EXERCISE AIM: Copy each line below holding "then".

* * * * * * * * *

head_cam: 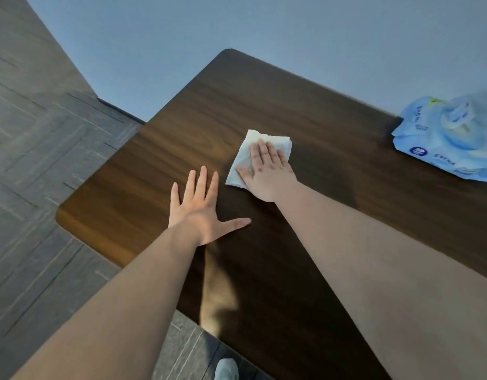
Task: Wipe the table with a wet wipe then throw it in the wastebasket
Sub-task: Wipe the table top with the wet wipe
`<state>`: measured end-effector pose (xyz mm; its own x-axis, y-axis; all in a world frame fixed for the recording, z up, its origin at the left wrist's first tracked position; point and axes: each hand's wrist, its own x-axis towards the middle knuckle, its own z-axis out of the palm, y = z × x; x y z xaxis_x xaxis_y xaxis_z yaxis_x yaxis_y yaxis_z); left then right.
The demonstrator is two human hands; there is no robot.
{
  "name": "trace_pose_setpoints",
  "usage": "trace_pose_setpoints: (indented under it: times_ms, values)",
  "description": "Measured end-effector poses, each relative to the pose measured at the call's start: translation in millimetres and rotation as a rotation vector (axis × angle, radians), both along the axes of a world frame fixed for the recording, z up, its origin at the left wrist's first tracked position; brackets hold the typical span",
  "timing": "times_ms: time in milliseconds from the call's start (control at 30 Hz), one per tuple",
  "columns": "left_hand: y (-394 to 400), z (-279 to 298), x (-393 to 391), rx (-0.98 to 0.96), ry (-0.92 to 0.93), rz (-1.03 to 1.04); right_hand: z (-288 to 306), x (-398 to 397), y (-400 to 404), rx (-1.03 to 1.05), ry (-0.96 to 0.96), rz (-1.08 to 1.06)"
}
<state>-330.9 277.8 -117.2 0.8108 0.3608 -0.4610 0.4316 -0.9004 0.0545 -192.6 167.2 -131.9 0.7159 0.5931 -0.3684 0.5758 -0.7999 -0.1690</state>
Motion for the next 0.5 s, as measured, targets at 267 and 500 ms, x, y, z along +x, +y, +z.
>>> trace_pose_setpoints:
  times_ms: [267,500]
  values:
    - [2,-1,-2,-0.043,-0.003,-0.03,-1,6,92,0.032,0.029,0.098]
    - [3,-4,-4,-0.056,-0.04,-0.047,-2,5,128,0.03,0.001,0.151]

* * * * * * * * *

RESPONSE TO THIS EXERCISE:
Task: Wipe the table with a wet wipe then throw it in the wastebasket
`<state>`: measured end-effector pose (xyz mm; its own x-axis, y-axis; all in a world frame fixed for the recording, z up, its origin at the left wrist's first tracked position; point and axes: each hand's wrist, its own x-axis towards the middle knuckle, its own z-axis out of the palm, y = z × x; x y z xaxis_x xaxis_y xaxis_z yaxis_x yaxis_y yaxis_z); left then right.

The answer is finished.